Sunday, February 27, 2022

Black History Month: Watermelon Man

WATERMELON MAN
Directed by Melvin Van Peebles
Written by Herman Raucher
Starring Godfrey Cambridge, Estelle Parsons, Howard Caine, D’Urville Martin, Kay Kimberley, Mantan Moreland and Erin Moran
USA, 1970

This was Melvin Van Peebles' first and only Hollywood movie, a comedy with an intriguing premise: an obnoxiously privileged (and racist) white insurance salesman wakes up one morning to find out he has magically become a Black man. He assumes he sat under his tanning lamp too long, but even with that assumption it takes a while for him (and his wife) to adjust to their new situation. The kids take it in stride, though.

So, this premise coupled with Melvin Van Peebles’ name, sounds promising, but the movie as is had me scratching my head regarding the tone. The tone is very over the top and cartoonish, even in the early scenes in which Godfrey Cambridge, a Black actor, is playing a white man in white face, before he transforms into a Black man. I thought this broad comedy was an odd choice, even with the fantastical premise, because if you start out in the realm of the wacky, when something wacky actually happens, it loses its impact, a little, right?

Well, I had a little “aha” moment when I read about the film’s production after I was done watching it – turns out Van Peebles did not write this movie, he only directed it, specifically because the studio felt they needed a Black director to pull this material off. They were probably right, but they could have used a Black writer, too, because it turns out the screenplay was written by a white guy – specifically, the white guy who wrote SUMMER OF ’42, Herman Raucher.

Apparently, Van Peebles attempted to mold the movie into something more befitting of his point of view, and was constantly at odds with the writer and the powers that be at the studio. Knowing this, I began to understand the conflicted tone of the movie. If Raucher had gotten his way, the movie would be a straight forward satire specifically about a white guy turning into a Black guy, from a white guy’s point of view – in other words, the movie this white guy (me) expected to see.
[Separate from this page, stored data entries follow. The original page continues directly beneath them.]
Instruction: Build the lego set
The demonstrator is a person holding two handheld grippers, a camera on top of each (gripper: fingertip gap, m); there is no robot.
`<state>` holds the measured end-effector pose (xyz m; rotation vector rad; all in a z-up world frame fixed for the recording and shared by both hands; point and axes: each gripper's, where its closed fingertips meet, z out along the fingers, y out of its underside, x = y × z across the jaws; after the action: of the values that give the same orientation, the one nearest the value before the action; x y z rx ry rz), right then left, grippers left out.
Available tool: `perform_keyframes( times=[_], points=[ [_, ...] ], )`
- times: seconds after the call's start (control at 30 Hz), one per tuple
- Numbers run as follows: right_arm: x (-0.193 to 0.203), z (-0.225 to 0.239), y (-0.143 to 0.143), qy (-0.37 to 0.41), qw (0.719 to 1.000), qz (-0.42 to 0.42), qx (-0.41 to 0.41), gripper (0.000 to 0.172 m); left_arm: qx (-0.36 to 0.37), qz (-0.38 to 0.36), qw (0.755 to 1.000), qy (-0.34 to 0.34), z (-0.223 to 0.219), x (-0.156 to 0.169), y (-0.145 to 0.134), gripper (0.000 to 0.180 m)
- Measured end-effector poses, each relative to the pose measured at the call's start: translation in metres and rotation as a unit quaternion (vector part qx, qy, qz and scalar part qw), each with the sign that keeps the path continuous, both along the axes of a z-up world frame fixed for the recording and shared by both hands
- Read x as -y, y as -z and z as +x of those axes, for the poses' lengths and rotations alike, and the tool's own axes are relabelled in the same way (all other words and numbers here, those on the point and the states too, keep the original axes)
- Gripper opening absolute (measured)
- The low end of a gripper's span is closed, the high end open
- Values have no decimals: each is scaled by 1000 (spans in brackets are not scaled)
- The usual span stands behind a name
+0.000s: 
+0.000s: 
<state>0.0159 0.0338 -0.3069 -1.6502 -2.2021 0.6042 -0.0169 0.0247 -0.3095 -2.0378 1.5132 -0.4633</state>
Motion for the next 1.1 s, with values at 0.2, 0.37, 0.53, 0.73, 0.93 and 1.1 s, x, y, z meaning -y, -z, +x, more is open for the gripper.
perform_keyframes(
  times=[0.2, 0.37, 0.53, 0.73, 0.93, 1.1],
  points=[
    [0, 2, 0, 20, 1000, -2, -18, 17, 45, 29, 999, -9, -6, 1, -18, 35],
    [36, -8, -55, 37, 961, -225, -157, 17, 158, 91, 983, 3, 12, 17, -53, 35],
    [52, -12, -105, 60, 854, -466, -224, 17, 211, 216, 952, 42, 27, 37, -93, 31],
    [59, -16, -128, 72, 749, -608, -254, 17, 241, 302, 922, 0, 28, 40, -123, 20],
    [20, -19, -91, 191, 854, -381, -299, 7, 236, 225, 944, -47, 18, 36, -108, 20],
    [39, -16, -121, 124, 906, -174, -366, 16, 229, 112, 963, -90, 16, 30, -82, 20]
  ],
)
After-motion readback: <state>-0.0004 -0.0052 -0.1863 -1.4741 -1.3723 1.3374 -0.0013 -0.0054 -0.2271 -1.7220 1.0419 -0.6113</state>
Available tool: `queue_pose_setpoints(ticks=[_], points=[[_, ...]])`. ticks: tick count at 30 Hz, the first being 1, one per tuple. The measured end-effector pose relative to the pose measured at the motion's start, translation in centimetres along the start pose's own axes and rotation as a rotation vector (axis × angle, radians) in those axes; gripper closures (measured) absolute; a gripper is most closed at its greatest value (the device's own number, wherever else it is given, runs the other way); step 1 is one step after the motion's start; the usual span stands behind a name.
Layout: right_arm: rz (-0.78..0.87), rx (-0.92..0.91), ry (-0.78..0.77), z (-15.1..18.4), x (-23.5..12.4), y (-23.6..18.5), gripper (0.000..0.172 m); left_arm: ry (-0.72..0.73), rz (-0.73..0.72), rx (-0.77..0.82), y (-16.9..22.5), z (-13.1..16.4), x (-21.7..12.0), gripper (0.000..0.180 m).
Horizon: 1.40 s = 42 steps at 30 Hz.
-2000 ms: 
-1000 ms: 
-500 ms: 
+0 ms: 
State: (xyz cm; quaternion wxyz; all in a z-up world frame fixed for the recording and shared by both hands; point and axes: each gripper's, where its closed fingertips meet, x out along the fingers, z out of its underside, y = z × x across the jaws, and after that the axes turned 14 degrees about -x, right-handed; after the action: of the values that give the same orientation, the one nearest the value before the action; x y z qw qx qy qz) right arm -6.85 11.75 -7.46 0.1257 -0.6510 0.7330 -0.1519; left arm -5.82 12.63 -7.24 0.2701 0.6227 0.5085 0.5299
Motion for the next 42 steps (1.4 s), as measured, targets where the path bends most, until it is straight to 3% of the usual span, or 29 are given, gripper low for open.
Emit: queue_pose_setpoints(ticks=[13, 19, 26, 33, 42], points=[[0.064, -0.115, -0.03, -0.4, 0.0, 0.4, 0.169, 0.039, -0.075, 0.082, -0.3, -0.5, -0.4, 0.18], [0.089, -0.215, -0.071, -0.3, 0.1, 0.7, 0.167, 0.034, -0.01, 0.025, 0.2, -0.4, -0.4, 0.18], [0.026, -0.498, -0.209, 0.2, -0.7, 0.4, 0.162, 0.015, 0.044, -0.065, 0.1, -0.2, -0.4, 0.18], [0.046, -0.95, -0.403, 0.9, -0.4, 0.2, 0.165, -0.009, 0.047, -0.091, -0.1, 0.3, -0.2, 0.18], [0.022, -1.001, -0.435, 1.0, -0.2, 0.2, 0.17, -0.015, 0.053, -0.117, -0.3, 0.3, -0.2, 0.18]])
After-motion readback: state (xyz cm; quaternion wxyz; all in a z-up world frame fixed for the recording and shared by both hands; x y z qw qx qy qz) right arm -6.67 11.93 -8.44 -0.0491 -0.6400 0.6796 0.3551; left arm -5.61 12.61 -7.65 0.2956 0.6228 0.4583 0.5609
With Van Peebles behind the wheel, he treated the whole thing as a joke from the get go, portraying our white protagonist as a cartoonish buffoon from minute one, because to him, the joke was on Raucher and the studio, not on the white main character.

So, this perspective helped the whole thing come together for me a little more clearly, and fits the movie more snugly into Van Peebles’ filmography.